3. An Introduction to the New Testament (by D. Edmond Hiebert)
Here are 973 pages of introductions covering all 27 books of the New Testament by author D. Edmund Hiebert (1928-1995). His summaries follow a fairly consistent pattern of detailing the author, date, place, readership, style, characteristics and purpose of each book and are generally very useful and comprehensive. Hiebert has written numerous Bible commentaries and approaches scripture from a solid conservative, evangelical and dispensational perspective. As far as John’s gospel is concerned Hiebert pays considerable attention to the internal and external proof for the Johannine authorship as well as giving a detailed paragraph by paragraph breakdown of the book. At the end of each New Testament book summary he provides a very helpful reference list of other works on that book, with a short summary of the contents.

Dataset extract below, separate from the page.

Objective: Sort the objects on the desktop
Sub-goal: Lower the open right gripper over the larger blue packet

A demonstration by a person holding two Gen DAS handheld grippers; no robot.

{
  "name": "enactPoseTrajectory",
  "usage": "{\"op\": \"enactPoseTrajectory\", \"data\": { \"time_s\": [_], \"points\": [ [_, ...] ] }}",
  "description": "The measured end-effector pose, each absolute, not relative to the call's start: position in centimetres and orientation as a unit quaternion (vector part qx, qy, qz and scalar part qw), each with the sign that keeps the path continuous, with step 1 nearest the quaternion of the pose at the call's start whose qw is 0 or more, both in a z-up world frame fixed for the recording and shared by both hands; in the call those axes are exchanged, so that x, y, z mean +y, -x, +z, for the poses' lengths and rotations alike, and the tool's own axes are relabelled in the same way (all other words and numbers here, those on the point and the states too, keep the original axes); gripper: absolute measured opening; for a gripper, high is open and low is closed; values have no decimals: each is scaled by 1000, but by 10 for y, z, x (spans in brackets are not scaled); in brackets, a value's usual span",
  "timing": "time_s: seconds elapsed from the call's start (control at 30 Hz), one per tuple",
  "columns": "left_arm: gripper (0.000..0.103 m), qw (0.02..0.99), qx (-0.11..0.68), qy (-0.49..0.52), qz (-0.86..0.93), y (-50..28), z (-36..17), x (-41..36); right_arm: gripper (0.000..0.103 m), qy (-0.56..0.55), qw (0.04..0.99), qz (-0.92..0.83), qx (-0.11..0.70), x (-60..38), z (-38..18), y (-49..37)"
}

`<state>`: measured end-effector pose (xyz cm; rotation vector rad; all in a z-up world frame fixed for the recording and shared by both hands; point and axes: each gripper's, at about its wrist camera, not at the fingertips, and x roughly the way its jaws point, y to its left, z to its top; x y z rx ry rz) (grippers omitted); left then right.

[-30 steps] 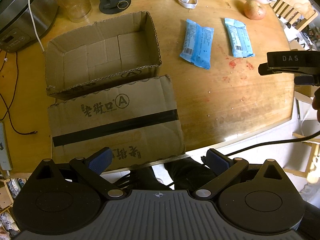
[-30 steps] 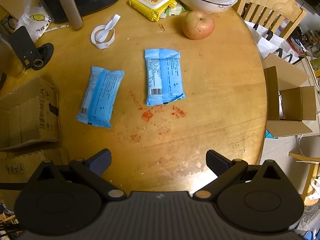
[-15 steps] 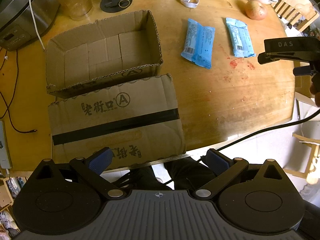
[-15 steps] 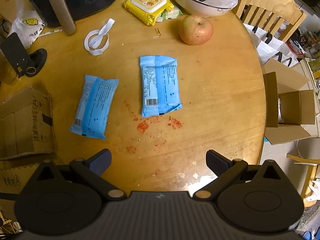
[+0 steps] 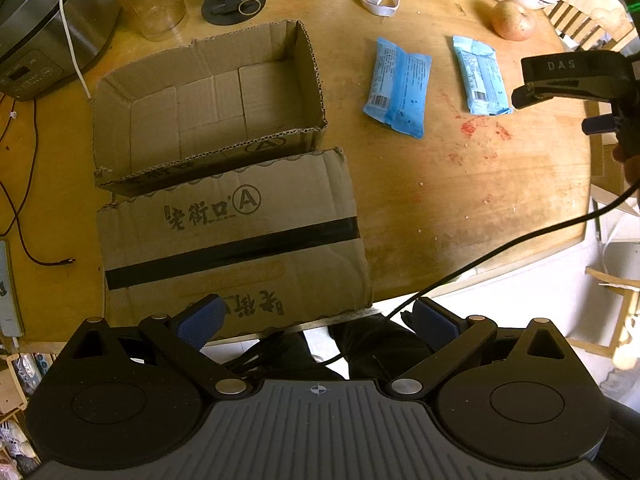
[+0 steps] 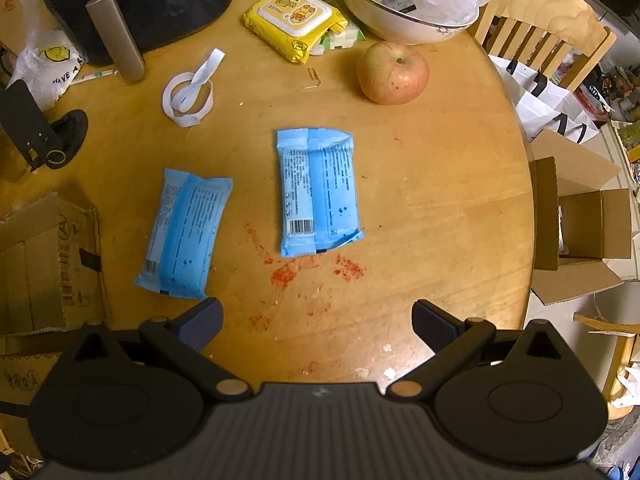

4. Jensen’s Survey of the New Testament (by Irving L. Jensen)
Irving L. Jensen (1920-1996) authored numerous books, but none better than his introductions to both Old and New Testaments. In Jensen’s Survey of the New Testament each of the NT’s 27 books is analysed and summarised as to its background, style, author, readers, key words, purpose and structure. What sets Jensen’s book apart are the many charts, lists and diagrams that punctuate his the text that give visual clarity and light on the subject. His 23 pages of information on the gospel of John are most useful, and include suggestions as to how to read and study John. He divides John’s gospel up into 5 sections: the Era of Incarnation; the Years of Conflict; the Day of Preparation; the Hour of Sacrifice; and the Dawn of Victory. Jensen is a dispensationalist who believes in a pre-tribulational and pre-millennial view of eschatology.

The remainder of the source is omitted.